The truth, though, is that we don’t value an adult more than an infant because he’s bigger. Nor do the sane among us assign a greater right to life merely based on development, although there’s now a growing number of people who believe it’s okay to kill even four- or five-year-old children because, supposedly, they aren’t yet “self-aware.”

This may seem shocking, but it’s merely a step in a progression. Consider: If it’s okay to kill or experiment on an unborn baby of a certain age, what about one a nano-second older? What about one nano-second after that? And what about another nano-second, and another and another and another…? Carry it forward and it follows that if it’s morally licit to kill or experiment on the youngest of humans — who just happen to occupy the womb — it’s also licit to kill or experiment on the oldest of them or anyone in-between. Carry it back and it follows that if the Nazis were wrong to experiment on eight-year-old children, it’s also wrong to experiment on eight-day-old children.

If anyone would disagree, it’s incumbent upon him to explain what moment the “unviable tissue mass” becomes human and why. How is it that one nano-second the being is a person, whereas the previous one it was a ______?

Of course, there is only one moment that matters here: conception. Without it, there is no development as a human because there’s nothing human to develop; with it, the person will start developing and continue changing until naturally induced death — whether from cancer at 50 or miscarriage at 5 months — or until someone kills him. It’s as with a fire. Once the right ingredients for its existence combine, combustible materials, oxygen, and a spark, it will burn until it burns itself out. Or until someone snuffs it out.
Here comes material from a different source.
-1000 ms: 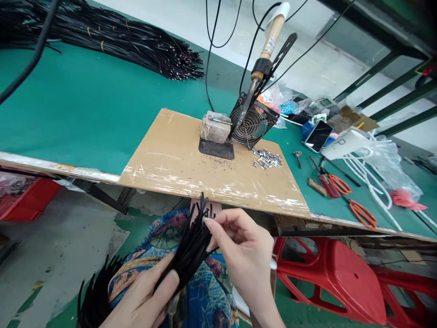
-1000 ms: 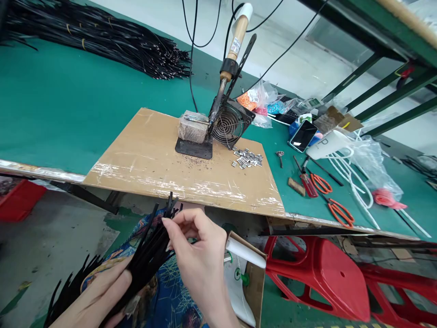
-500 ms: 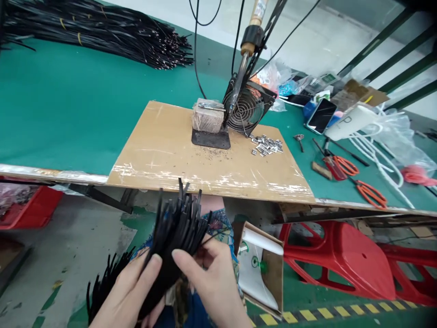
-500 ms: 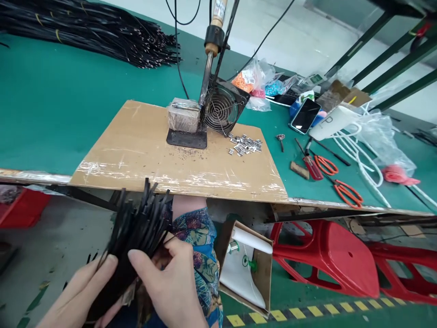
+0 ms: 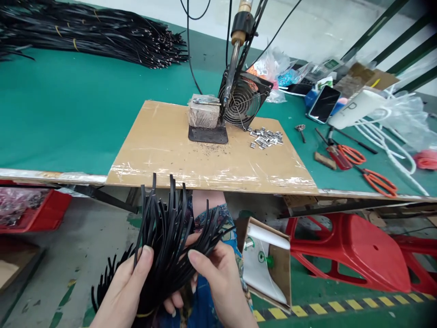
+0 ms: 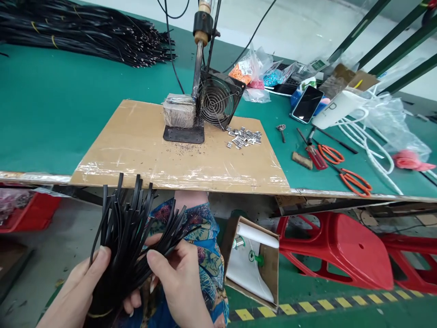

Aside from the contradictions mentioned earlier, there’s one more interesting example here of the truth slipping out. Writing in March about how the remains of infamous Nazi doctor Josef Mengele would now be used for “medical research,” the Daily Mail called the development “a bizarre twist of fate” and wrote, “Observers said there was at least a ‘modicum of satisfaction’ [in the fact that] the infamous German physician, who performed hundreds of thousands of cruel experiments on adults and children, will now be experimented upon in death.” And this satisfaction certainly was reflected in the article’s comments section. Consider, however, what’s implied by this: that the “normal” research on Mengele’s remains is, at least to a degree, relatable to his horrid Nazi experiments.

That “normal” research, mind you, is the same kind for which the babies’ remains are used.

Of course, people will justify this with Mengele because he was guilty of monstrous acts.

What, though, is the excuse with the babies?